その後、同じ富山家の家譜によると「時の城主富山備中長頼、文明年中松田勢の攻撃を受け防御ならず城に火を放ち自害す」とあることから、応仁の乱(1467~77)まで富山氏がこの城を守っていたことになる。そうすると富山氏は築城以来今日まで約1100年も続いたことになり、吉備津彦神社の大守家などに並ぶ名門の社家となる。江戸時代、池田光政により寛文9年に現在の北向八幡宮が再興され、以東富山家が神官を続けている。

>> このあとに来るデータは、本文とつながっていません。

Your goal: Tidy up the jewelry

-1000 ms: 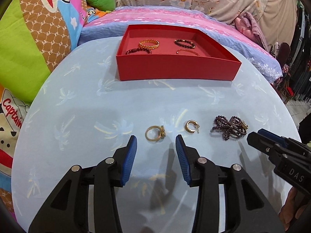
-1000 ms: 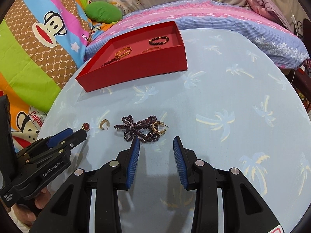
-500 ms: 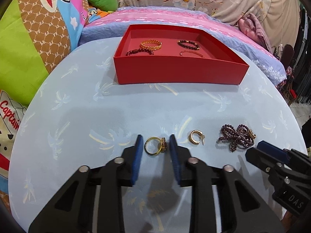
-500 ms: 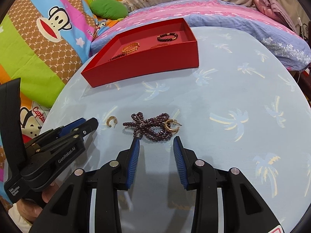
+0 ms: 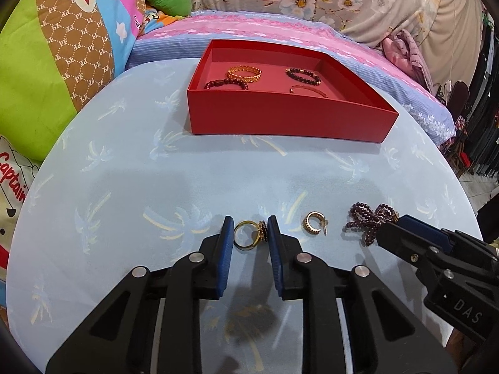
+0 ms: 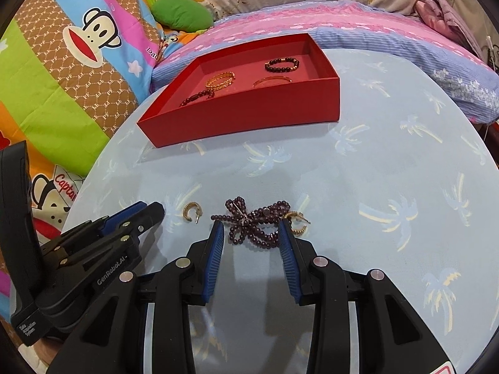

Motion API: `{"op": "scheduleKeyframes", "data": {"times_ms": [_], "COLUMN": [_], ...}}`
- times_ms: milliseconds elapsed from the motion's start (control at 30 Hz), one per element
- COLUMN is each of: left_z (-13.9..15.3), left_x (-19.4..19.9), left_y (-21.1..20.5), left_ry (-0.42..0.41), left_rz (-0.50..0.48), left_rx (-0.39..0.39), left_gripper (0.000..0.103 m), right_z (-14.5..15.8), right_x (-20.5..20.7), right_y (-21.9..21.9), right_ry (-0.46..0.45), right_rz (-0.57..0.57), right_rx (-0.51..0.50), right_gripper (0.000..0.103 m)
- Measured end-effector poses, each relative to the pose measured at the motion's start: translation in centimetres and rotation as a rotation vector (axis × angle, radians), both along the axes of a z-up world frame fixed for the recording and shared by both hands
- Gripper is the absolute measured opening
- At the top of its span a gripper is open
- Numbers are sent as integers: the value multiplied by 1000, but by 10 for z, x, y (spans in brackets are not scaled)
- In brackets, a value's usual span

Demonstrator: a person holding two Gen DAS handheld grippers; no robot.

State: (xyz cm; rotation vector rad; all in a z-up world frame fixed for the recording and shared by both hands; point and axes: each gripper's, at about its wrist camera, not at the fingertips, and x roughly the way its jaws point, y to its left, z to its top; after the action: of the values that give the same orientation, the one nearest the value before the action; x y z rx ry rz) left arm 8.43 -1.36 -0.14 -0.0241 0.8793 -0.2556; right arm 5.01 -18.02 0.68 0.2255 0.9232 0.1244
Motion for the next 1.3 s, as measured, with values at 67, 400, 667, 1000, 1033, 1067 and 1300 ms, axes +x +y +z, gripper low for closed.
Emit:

松田氏と運命をともにした人もいるようで、滅ぼされた宇喜多軍に従い松田氏と共に高松城水攻め、朝鮮進軍、関ヶ原合戦そして共に讃岐に地を下して活躍してようです。その一例が「三倉屋物語」だそうです。その当主が富山大掾の子孫と書いてあります
伝説では「ウラ」を退治のため吉備津彦命が矢坂山に陣を張って2100年目にあたります。当時は吉備の穴海に浮かぶ岩井島でした。この地は、吉備の国その奥の安芸の国への要衝であり、重要な歴史的な戦いがあり、桃太郎伝説が、生まれたのでしょう。 3年前に、玉松城命名500周年を、御津で開かれたと聞きました。鎌倉時代に入り、松田氏が、東(アズマ)の国より、備前に来られ、最初に城を築いたのが、「富山城」といわれています。大野村誌によると、1333年に松田元国が、築城したと云われていますから、命名の186年前)となります。その時、この城で「大覚大僧正」に会い、日蓮宗の布教を許し、今でも信者が多くいます。 その前は、平安時代中期に富山氏が、居城していました。その流れは、北向八幡宮の宮司様を始め、四国の富山氏と続いています。 また、今さら言うでもないことですが、大村氏は家老職で活躍されたことは有名です。また、同じ家老職で富山城主でもあった、横井出羽守(かみ)は医術にたけて村人にも薬効をほどこしたと云われています。御津の金川の玉松城に居城を移し13代、200年間備前を統治された。